3) Don’t forget your pensions tax relief
Your tax return isn’t just about paying tax. It’s also your opportunity to make sure you’re getting the right amount of tax relief on your pension contributions.
Overlook questions on how much you pay into your pension and you’ll miss the opportunity to cut your tax bill, or give your retirement savings a serious boost.
Some schemes will only apply basic rate tax relief to your contributions. That means if you pay a higher rate of income tax you may need to claim the additional tax relief you’re entitled to through your tax return.
This is likely to apply if you have a personal pension you arranged yourself, such as a self-invested personal pension, or SIPP.

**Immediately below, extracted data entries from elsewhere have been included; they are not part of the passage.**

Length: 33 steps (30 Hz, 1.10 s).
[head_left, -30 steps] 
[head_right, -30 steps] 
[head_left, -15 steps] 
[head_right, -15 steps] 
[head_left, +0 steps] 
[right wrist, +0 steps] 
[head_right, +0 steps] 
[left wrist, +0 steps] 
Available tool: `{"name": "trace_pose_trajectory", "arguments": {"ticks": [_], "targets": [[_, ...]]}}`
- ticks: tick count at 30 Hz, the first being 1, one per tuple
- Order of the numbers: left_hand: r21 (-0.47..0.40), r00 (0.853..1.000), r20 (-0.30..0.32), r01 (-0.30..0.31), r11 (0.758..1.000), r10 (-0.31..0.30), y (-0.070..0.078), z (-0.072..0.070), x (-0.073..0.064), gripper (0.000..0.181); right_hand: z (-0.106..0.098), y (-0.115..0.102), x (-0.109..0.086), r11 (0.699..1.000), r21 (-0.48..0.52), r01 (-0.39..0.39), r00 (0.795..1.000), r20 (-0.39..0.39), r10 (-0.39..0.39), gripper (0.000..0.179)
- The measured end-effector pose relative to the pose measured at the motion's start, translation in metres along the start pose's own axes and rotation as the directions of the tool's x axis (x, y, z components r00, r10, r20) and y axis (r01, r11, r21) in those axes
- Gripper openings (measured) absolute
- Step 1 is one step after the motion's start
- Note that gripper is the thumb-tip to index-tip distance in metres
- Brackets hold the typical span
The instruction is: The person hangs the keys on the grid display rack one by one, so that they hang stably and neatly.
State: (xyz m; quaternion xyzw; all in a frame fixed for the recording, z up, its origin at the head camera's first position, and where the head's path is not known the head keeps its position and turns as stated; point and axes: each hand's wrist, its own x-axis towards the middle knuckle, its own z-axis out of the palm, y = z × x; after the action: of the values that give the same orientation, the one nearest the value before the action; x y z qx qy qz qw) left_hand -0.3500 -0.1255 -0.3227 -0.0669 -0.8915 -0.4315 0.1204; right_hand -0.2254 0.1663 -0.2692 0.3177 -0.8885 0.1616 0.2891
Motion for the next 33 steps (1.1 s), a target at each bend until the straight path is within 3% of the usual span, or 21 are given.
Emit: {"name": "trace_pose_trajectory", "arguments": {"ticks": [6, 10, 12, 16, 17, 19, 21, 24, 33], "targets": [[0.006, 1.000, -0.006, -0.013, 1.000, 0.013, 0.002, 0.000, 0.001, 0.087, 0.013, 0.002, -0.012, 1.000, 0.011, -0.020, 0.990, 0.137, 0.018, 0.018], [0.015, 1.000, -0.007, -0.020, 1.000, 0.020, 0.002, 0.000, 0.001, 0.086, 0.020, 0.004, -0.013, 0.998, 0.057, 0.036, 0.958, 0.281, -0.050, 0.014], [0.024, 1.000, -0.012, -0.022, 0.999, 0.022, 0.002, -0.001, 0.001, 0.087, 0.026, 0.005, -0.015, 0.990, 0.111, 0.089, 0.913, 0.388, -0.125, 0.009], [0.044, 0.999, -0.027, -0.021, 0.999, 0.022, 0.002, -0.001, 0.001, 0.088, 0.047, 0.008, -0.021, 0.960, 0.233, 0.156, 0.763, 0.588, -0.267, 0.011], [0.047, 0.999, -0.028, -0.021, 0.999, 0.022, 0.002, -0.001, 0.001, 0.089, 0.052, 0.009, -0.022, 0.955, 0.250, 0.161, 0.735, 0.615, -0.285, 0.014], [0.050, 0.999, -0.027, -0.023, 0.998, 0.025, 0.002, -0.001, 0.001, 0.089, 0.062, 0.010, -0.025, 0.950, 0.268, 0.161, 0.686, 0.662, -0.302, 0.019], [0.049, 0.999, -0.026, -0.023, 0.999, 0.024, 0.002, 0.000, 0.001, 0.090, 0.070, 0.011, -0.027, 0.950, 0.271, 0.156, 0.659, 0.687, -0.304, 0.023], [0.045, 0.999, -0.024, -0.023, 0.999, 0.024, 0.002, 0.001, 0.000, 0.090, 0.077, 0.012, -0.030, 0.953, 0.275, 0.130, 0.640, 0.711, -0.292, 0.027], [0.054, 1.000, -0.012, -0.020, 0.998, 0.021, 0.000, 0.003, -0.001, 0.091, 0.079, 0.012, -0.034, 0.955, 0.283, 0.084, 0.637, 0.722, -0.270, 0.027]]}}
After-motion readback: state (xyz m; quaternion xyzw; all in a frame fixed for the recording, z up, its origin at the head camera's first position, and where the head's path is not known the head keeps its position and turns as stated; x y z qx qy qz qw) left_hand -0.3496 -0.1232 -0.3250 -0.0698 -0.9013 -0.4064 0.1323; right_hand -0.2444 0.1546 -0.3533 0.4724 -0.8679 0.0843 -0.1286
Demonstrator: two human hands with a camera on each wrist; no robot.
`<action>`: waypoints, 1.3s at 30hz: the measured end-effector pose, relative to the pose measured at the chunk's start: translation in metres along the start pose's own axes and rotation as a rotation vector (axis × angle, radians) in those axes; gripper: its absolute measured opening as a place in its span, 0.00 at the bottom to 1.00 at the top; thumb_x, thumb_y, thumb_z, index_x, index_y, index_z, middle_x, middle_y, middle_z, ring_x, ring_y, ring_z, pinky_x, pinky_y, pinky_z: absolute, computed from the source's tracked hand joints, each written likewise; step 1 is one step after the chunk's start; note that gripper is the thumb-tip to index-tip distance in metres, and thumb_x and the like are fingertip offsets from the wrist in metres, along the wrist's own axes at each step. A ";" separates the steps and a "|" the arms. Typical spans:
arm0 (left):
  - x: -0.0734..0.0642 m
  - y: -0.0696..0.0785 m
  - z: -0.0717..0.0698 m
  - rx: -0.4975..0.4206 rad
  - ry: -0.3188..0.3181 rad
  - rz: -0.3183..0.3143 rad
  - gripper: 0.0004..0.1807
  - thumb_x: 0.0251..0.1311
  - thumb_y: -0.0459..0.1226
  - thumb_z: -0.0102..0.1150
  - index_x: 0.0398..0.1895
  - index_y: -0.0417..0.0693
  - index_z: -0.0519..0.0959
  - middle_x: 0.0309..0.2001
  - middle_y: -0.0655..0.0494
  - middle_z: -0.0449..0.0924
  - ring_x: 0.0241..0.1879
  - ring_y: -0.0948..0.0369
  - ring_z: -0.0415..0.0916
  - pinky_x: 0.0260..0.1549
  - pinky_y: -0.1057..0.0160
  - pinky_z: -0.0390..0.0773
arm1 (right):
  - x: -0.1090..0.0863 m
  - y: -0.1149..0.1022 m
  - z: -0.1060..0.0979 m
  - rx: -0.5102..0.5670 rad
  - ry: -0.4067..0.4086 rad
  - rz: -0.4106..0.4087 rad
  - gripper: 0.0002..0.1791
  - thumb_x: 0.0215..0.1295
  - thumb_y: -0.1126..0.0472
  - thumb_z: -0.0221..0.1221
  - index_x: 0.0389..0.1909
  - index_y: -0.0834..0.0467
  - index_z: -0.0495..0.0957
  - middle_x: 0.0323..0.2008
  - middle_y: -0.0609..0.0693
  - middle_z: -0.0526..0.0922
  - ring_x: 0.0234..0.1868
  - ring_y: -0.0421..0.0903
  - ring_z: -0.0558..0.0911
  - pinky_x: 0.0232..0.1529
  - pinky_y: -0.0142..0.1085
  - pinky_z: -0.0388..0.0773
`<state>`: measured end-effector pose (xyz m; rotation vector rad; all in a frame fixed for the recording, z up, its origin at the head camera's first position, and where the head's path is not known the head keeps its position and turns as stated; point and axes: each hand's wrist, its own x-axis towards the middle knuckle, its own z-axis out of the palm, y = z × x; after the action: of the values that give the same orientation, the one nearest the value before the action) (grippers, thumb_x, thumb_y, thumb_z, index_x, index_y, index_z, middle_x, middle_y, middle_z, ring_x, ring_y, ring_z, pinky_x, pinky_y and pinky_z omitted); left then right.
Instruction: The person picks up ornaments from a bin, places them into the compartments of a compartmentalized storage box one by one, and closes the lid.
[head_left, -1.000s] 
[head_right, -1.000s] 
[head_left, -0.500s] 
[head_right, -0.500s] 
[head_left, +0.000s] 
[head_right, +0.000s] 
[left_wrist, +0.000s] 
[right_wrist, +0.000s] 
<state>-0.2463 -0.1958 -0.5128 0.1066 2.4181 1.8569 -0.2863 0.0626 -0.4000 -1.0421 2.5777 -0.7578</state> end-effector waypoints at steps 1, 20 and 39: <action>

It may also be the case with some workplace schemes. The crux is to find out whether it’s a ‘net pay’ or ‘relief at source’ arrangement.
With net pay schemes, your pension contributions are paid before your tax has been deducted, which means tax relief is automatically paid at the correct rate for you. This is nice and straightforward, so you don’t have to take any further action.
However, if it’s a relief at source scheme, your contributions will have been deducted from your taxed income. This makes life a bit more complicated as your scheme will then need to reclaim tax relief from HMRC, which it will then pay into your pension. This will only be at the basic rate, so if you pay the higher or additional rate, you’ll need to claim the difference back through your tax return.
If you have a relief at source pension – whether it’s a workplace or personal scheme – and you pay a higher rate of income tax, you’ll need to enter your total pension contributions for the tax year on your tax return. Note that this needs to be gross contributions, including your basic rate tax top-up.
Check your pension statement to get this info, or ask your pension provider if you’re not sure.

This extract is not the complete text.